### Problem statement
From the listing below, retype exactly the line holding "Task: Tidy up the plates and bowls", the line holding "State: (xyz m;", and the lines between them; skip everything else.

### Input data
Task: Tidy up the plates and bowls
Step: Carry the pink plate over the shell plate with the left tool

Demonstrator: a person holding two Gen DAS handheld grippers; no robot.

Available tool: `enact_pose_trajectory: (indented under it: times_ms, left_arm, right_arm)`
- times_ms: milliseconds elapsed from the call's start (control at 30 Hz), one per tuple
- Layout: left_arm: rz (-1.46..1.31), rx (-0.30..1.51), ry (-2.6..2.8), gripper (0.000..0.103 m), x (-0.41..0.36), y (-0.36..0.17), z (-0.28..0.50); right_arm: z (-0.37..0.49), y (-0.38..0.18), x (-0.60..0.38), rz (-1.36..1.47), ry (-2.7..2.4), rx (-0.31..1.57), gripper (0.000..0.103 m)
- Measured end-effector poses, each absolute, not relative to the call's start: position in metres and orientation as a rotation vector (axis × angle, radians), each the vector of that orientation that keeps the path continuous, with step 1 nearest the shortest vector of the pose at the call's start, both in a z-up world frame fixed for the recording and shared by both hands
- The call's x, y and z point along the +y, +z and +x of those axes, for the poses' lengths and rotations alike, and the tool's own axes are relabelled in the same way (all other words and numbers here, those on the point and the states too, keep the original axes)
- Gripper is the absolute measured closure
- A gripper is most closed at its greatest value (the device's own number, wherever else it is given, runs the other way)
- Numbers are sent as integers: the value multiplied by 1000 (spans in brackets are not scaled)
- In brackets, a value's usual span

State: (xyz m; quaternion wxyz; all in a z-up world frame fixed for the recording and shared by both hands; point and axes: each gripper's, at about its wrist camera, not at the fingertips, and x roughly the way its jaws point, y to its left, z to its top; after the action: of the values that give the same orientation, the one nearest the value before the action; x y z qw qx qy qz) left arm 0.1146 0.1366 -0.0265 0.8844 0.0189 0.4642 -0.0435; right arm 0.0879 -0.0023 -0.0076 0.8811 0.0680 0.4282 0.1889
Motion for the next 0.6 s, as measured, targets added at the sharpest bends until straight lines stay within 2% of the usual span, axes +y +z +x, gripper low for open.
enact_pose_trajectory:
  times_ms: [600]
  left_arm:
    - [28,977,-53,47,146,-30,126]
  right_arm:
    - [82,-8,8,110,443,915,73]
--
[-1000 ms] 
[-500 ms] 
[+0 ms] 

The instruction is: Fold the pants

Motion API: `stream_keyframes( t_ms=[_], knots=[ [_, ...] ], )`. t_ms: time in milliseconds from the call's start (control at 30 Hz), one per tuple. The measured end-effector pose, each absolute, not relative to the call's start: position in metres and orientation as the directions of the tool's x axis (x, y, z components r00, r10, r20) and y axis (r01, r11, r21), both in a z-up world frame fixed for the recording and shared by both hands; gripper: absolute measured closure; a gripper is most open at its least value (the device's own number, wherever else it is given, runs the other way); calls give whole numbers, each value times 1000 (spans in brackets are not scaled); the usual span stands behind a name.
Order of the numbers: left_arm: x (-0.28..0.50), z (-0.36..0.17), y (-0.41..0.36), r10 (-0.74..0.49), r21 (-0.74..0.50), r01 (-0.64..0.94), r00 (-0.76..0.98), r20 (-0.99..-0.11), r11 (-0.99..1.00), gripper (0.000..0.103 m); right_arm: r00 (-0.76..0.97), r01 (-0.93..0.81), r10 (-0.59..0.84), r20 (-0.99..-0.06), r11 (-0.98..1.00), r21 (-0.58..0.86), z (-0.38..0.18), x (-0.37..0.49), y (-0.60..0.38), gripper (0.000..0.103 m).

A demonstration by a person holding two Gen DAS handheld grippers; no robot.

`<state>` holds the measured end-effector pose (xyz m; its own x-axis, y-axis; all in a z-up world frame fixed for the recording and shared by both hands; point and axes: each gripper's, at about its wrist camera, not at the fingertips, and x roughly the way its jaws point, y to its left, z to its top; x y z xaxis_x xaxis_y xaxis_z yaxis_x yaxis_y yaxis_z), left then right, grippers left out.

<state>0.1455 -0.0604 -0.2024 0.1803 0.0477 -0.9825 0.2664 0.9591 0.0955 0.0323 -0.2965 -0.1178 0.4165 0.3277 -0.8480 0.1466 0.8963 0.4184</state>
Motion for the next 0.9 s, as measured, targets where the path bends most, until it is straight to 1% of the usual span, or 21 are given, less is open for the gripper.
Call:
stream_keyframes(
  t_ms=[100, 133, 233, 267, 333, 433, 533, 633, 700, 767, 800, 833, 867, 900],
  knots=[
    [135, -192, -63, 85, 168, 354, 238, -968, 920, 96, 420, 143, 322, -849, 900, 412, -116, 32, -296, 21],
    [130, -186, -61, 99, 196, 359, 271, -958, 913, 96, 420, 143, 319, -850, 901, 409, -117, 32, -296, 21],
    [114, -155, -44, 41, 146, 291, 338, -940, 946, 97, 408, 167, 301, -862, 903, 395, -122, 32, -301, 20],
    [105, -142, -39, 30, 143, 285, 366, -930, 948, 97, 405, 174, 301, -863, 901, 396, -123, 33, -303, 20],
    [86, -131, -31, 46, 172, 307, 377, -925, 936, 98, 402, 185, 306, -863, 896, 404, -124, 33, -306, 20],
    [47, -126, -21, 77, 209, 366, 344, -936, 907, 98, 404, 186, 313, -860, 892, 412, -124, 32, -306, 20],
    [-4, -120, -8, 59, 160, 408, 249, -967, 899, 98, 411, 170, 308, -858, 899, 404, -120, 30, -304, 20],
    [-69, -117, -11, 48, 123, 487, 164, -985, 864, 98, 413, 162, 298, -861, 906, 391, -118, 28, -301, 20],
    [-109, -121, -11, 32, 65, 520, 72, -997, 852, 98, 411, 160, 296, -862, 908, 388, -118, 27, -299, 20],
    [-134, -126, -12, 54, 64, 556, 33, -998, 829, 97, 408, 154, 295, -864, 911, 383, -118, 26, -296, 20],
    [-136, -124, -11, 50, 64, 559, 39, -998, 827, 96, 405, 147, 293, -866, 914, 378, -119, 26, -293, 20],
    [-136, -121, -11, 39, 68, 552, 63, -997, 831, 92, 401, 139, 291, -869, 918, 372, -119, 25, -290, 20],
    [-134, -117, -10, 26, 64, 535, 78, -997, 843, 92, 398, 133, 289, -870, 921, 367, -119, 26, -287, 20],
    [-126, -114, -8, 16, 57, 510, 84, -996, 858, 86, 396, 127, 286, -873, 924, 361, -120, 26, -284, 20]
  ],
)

### Response for this exercise
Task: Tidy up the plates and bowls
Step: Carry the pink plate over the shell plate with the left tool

Demonstrator: a person holding two Gen DAS handheld grippers; no robot.

Available tool: `enact_pose_trajectory: (indented under it: times_ms, left_arm, right_arm)`
- times_ms: milliseconds elapsed from the call's start (control at 30 Hz), one per tuple
- Layout: left_arm: rz (-1.46..1.31), rx (-0.30..1.51), ry (-2.6..2.8), gripper (0.000..0.103 m), x (-0.41..0.36), y (-0.36..0.17), z (-0.28..0.50); right_arm: z (-0.37..0.49), y (-0.38..0.18), x (-0.60..0.38), rz (-1.36..1.47), ry (-2.7..2.4), rx (-0.31..1.57), gripper (0.000..0.103 m)
- Measured end-effector poses, each absolute, not relative to the call's start: position in metres and orientation as a rotation vector (axis × angle, radians), each the vector of that orientation that keeps the path continuous, with step 1 nearest the shortest vector of the pose at the call's start, both in a z-up world frame fixed for the recording and shared by both hands
- The call's x, y and z point along the +y, +z and +x of those axes, for the poses' lengths and rotations alike, and the tool's own axes are relabelled in the same way (all other words and numbers here, those on the point and the states too, keep the original axes)
- Gripper is the absolute measured closure
- A gripper is most closed at its greatest value (the device's own number, wherever else it is given, runs the other way)
- Numbers are sent as integers: the value multiplied by 1000 (spans in brackets are not scaled)
- In brackets, a value's usual span

State: (xyz m; quaternion wxyz; all in a z-up world frame fixed for the recording and shared by both hands; point and axes: each gripper's, at about its wrist camera, not at the fingertips, and x roughly the way its jaws point, y to its left, z to its top; after the action: of the values that give the same orientation, the one nearest the value before the action; x y z qw qx qy qz) left arm 0.1146 0.1366 -0.0265 0.8844 0.0189 0.4642 -0.0435; right arm 0.0879 -0.0023 -0.0076 0.8811 0.0680 0.4282 0.1889

No further work remains in this exercise.